## DATA PROVIDED:

--------------------------------

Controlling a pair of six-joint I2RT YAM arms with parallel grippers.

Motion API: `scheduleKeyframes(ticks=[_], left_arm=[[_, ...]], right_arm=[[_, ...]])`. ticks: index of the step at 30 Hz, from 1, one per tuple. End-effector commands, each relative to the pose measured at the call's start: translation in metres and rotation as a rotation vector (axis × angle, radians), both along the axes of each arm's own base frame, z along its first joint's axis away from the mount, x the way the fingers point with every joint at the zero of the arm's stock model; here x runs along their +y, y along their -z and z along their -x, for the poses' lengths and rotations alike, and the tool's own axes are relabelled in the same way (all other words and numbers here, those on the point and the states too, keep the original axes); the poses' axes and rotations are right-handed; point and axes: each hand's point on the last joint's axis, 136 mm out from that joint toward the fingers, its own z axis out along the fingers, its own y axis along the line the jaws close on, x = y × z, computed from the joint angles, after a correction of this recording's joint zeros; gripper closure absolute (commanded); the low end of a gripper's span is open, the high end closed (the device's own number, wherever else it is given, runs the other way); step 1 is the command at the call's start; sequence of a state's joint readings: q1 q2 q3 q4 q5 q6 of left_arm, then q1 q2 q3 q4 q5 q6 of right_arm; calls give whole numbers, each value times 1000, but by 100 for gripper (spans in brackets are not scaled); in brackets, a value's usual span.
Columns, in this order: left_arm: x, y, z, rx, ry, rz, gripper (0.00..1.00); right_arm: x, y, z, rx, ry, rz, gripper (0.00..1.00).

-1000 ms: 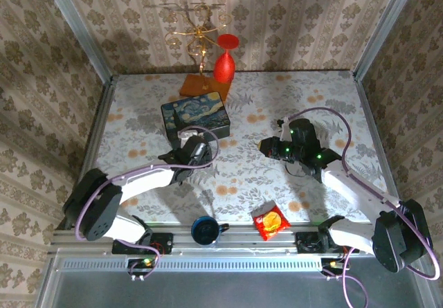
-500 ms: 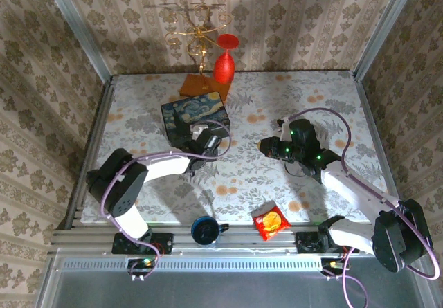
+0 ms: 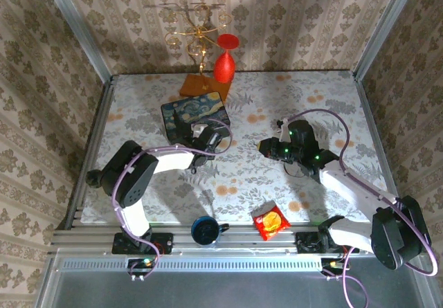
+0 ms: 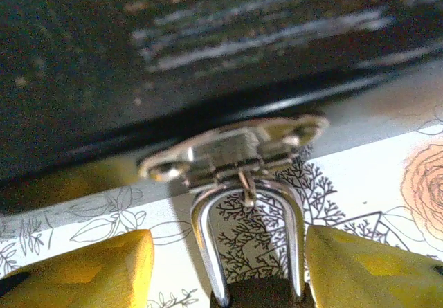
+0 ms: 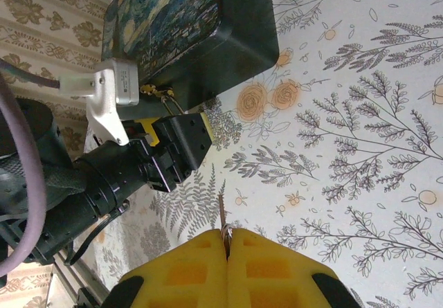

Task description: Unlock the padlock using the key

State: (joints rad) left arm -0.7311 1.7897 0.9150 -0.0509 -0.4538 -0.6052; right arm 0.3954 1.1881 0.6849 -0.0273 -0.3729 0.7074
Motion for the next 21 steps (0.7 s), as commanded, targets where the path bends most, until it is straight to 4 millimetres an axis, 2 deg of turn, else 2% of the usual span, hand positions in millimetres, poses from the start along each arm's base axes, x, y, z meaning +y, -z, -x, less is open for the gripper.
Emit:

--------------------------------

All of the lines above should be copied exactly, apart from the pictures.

Controlling a pair of six-joint I2RT YAM arms with parallel grippers.

Motion API: `scheduleKeyframes(ticks=[_], left_arm=[[_, ...]], right_arm=[[_, ...]])`. ticks: index of the step at 30 Hz, from 1, one per tuple. End-effector commands, each relative to the pose measured at the call's start: translation in metres and rotation as a rotation vector (axis × angle, radians), both along the axes of each arm's own base frame, z along its first joint's axis away from the mount, x the way the fingers point with every joint at the zero of the arm's stock model; here x runs along their +y, y along their -z and z along their -x, for the poses' lengths and rotations alike, and the tool's own axes are relabelled in the same way (all other words and numbers here, those on the point and the states too, keep the original axes); the poses' axes and rotations are right-handed; point and axes: each hand's point on the last joint's axis, 136 mm out from that joint toward the fingers, its own z axis out along the fingers, its own y axis along the line the jaws close on, x = y × z, computed from the joint angles, after a correction of this recording's joint zeros; gripper closure absolute (commanded); the low end of a gripper's span is open, the high end closed (the device's own number, wherever else it is given, runs the other way); step 1 is the command at the call's start; sequence of a state's joint readings: q1 q2 q3 q4 q5 q6 of left_arm, then q1 q2 q3 q4 q5 q6 of right_arm; calls give whole numbers, each value times 1000, but by 100 for gripper (spans in brackets are not scaled); in brackets, a value's usual span.
Columns, in this order: left_arm: x, y, z, rx, ry, rz, gripper (0.00..1.00); right_arm: x, y, z, rx, ry, rz, gripper (0.00..1.00).

-1000 ms: 
-500 ms: 
+0 ms: 
+0 ms: 
+0 ms: 

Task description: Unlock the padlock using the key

State: (joints rad) left arm -0.7311 1.7897 0.9150 -0.0509 -0.4538 -0.6052; right arm 0.3954 1.1881 0.6849 -0.0273 -0.3729 0.7074
Motion for the next 21 steps (0.7 s), as commanded, targets where the path bends most, until it is straight to 4 millimetres an axis, 2 deg of turn, else 2% of the usual span, hand positions in millimetres, poses from the start along each arm's base axes, x, y, z meaning +y, -z, -x, less is open for the gripper.
Emit:

No further output is expected here.